Chapter III
Allen Dulles & the Coup Factory — Iran, Guatemala, Congo
1953 — 1961
Allen Dulles
DULLES, Allen Welsh — Director of Central Intelligence 1953–1961. Longest-serving DCI. Architect of the covert action era. Fired by Kennedy after Bay of Pigs.

Allen Welsh Dulles served as DCI from 1953 to 1961 — longer than any other director. His CIA was the most powerful intelligence organization in world history, with an annual budget larger than many nations' total defense spending, an army of case officers in every capital, and a charter so elastic it could justify almost anything.

Dulles believed — and Eisenhower agreed — that covert action was cheaper than war. Why fight a communist government when you could simply replace it? The theory was tested twice in 1953 and 1954, with spectacular results — and consequences that still reverberate today.

Iran 1953 Guatemala 1954 Congo 1960 Indonesia 1958 $2.8M spent in Iran Mob hired in Tehran
Operation Ajax / Boot
Iran — August 1953

Iran's democratically elected Prime Minister Mohammad Mosaddegh had nationalized the Anglo-Iranian Oil Company (today BP). The CIA and MI6 hired street mobs, bribed military officers, and staged fake communist protests to justify a coup. Mosaddegh was arrested. Shah Reza Pahlavi returned to power. Iran's oil went back to Western companies. Twenty-five years later, the Shah was overthrown in an Islamic revolution that the CIA had not predicted — and which created the Islamic Republic of Iran.

Operation PBSUCCESS
Guatemala — 1954

President Jacobo Árbenz had redistributed land from the United Fruit Company (in which CIA Director Dulles and Secretary of State John Foster Dulles had financial interests). CIA trained a 480-man exile army in Honduras, dropped bombs on Guatemala City, and broadcast false radio reports of a massive invasion. Árbenz panicked and fled. The CIA installed Colonel Castillo Armas — who immediately reversed land reform and began a list of 70,000 "subversives" to be watched. A 36-year civil war followed.

Plan Lumumba / Prop-Congo
Congo — 1960–1961

Patrice Lumumba, the Congo's first elected Prime Minister, appealed to the Soviet Union for help expelling Belgian troops. Eisenhower approved a CIA plan to assassinate him. CIA station chief Larry Devlin received a vial of poison to put in Lumumba's food or toothbrush. In the event, Lumumba was captured and executed by Congolese rivals — but CIA assets facilitated the handover. 30 years of dictatorship under Mobutu Sese Seko followed.

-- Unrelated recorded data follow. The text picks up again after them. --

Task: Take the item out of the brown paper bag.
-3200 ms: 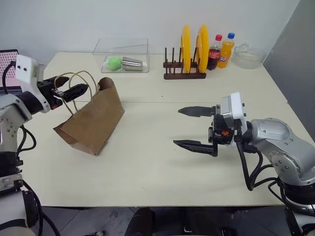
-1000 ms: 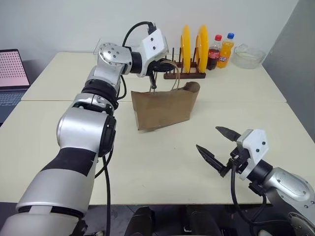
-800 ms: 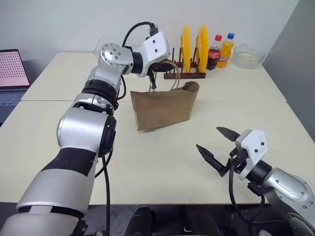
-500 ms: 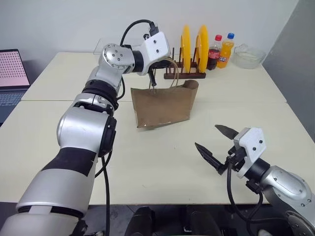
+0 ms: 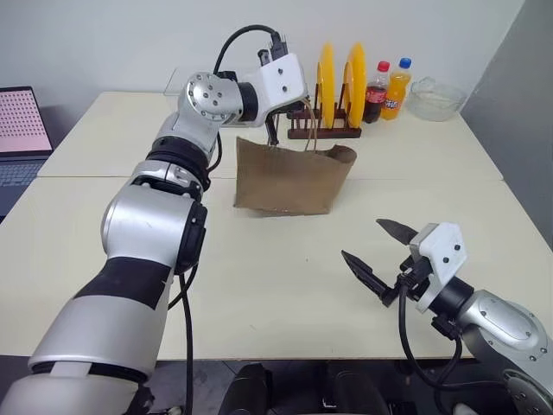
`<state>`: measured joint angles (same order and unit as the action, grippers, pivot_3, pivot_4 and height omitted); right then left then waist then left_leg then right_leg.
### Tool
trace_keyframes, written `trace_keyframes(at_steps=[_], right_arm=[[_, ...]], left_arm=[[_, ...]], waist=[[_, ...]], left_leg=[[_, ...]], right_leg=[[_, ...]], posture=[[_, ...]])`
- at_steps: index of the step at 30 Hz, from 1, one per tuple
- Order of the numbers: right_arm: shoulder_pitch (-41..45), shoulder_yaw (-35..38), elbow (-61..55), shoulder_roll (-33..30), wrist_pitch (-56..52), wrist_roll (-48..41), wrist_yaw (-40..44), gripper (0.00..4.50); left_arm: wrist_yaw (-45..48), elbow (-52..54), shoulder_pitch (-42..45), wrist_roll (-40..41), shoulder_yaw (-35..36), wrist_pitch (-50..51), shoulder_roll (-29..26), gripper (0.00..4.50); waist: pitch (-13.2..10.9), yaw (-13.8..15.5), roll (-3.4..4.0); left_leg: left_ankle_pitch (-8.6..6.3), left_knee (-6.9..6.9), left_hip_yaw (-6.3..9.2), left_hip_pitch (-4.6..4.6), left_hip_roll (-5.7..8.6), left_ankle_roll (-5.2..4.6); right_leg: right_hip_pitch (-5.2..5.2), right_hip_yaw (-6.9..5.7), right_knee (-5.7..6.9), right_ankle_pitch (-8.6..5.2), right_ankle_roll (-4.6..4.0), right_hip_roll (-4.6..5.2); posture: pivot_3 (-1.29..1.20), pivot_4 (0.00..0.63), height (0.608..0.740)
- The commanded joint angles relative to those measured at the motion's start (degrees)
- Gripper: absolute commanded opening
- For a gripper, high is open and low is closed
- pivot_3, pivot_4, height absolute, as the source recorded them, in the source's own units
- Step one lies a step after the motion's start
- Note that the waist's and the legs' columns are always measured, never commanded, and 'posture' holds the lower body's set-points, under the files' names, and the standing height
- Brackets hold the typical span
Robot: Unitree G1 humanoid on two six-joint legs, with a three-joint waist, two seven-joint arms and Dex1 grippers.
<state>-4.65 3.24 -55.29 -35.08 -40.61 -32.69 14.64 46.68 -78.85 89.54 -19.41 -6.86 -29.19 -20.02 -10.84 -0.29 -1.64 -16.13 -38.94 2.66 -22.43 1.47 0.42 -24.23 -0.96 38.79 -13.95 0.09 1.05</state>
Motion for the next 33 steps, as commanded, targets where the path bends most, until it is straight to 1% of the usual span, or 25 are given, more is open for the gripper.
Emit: trace_keyframes(at_steps=[1, 15, 19, 25, 29, 33], right_arm=[[0.3, 0.7, -4.7, -0.3, 0.8, 0.1, -0.4, 4.5], [1.9, 0.0, -4.2, 0.4, 0.3, 0.8, -0.9, 4.5], [2.3, -0.4, -4.1, 0.5, 0.5, 1.1, -0.8, 4.5], [2.6, -0.9, -3.8, 0.5, 0.7, 1.3, -0.5, 4.5], [3.6, -1.3, -3.1, 0.1, 0.8, 1.6, 0.4, 4.5], [5.6, -2.0, -1.7, 0.0, 0.9, 2.0, 1.6, 4.5]], left_arm=[[-1.8, 1.1, 3.0, 0.3, 0.7, -0.8, -0.1, 0.09], [-0.9, 1.0, 0.3, -1.1, -0.5, -0.4, -0.5, 0.09], [0.0, 0.9, -0.1, -1.7, -1.0, -0.2, -1.2, 0.87], [3.7, 1.0, -1.1, -0.7, -0.4, 0.7, -3.0, 2.77], [8.7, 1.0, -2.7, 0.6, 0.3, 3.3, -4.8, 4.02], [12.4, 1.5, -4.7, 2.3, 1.7, 5.4, -6.6, 4.02]], waist=[[0.0, 0.0, 0.0], [0.0, 0.0, 0.0], [0.0, 0.0, 0.0], [0.0, 0.0, 0.0], [0.0, -0.1, 0.0], [0.0, -0.2, 0.0]], left_leg=[[0.0, 0.0, -0.01, 0.0, 0.0, 0.0], [0.0, 0.0, -0.05, 0.06, 0.0, 0.0], [0.0, 0.0, -0.06, 0.06, 0.02, 0.0], [0.0, 0.0, -0.08, 0.1, 0.01, 0.0], [0.0, 0.0, -0.12, 0.13, 0.01, 0.0], [0.0, 0.0, -0.14, 0.19, 0.01, 0.0]], right_leg=[[0.0, 0.01, 0.0, 0.0, 0.0, 0.0], [0.0, 0.04, 0.06, 0.0, 0.0, 0.0], [0.0, 0.05, 0.07, 0.0, 0.0, 0.0], [0.01, 0.07, 0.1, 0.0, 0.0, 0.0], [0.01, 0.1, 0.12, 0.0, -0.01, 0.0], [0.02, 0.11, 0.15, 0.0, -0.01, 0.0]], posture=[[0.0, 0.15, 0.74], [0.0, 0.15, 0.74], [0.0, 0.15, 0.74], [0.0, 0.15, 0.74], [0.0, 0.15, 0.74], [0.0, 0.15, 0.74]])
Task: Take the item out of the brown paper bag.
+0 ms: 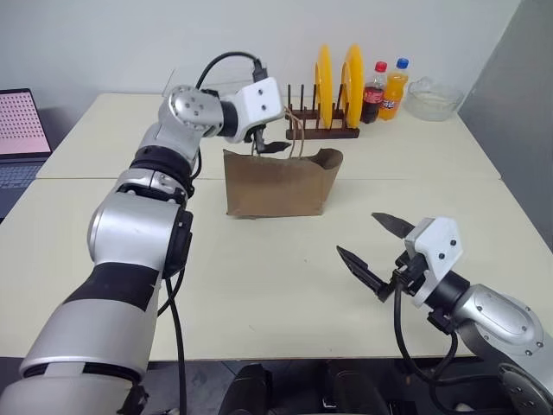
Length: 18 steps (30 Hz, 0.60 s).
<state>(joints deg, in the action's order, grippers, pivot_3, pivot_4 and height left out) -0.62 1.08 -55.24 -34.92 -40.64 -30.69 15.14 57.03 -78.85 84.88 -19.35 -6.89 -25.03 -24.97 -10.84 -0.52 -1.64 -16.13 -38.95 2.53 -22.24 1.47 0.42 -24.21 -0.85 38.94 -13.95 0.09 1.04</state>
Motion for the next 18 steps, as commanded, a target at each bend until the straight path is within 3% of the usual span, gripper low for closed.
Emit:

Operation PBFORTUNE / Arbenz II
Indonesia — 1957–1958

CIA armed, funded, and trained rebel Indonesian colonels in an attempt to overthrow President Sukarno. CIA pilots flew bombing missions. When CIA pilot Allen Lawrence Pope was shot down and captured with evidence of US involvement, Eisenhower had publicly denied any US role just days earlier. The operation was abandoned. Sukarno survived.